TASK INSTRUCTIONS:
Find the number of lines containing the string "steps" in the data. Answer with the number by itself.

┌──

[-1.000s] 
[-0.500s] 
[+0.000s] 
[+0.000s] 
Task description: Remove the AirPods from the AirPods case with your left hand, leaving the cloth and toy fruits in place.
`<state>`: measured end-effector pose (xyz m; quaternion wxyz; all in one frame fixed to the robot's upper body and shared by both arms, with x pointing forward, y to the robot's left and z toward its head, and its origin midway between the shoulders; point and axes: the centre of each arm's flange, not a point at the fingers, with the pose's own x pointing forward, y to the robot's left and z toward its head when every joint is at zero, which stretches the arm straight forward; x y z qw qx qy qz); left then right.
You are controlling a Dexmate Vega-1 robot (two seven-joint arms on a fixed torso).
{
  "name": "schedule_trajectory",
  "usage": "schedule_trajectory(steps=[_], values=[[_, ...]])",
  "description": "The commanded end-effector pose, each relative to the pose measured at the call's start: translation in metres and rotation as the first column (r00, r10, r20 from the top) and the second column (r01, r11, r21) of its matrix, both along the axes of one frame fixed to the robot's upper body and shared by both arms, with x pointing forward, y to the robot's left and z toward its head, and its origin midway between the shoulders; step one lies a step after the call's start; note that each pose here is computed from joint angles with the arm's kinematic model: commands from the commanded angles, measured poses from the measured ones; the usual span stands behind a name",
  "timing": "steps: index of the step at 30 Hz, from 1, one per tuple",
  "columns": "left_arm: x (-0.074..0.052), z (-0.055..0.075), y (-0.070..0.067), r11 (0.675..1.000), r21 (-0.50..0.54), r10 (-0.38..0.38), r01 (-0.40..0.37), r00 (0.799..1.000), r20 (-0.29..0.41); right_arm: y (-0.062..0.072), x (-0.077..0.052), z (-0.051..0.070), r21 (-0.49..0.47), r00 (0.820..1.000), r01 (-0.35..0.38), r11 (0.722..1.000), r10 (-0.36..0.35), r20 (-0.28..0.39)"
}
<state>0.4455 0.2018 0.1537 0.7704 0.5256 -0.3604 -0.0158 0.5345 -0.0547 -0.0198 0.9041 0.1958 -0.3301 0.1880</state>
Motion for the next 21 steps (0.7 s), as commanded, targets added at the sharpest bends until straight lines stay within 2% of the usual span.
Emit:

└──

WRITTEN ANSWER:
3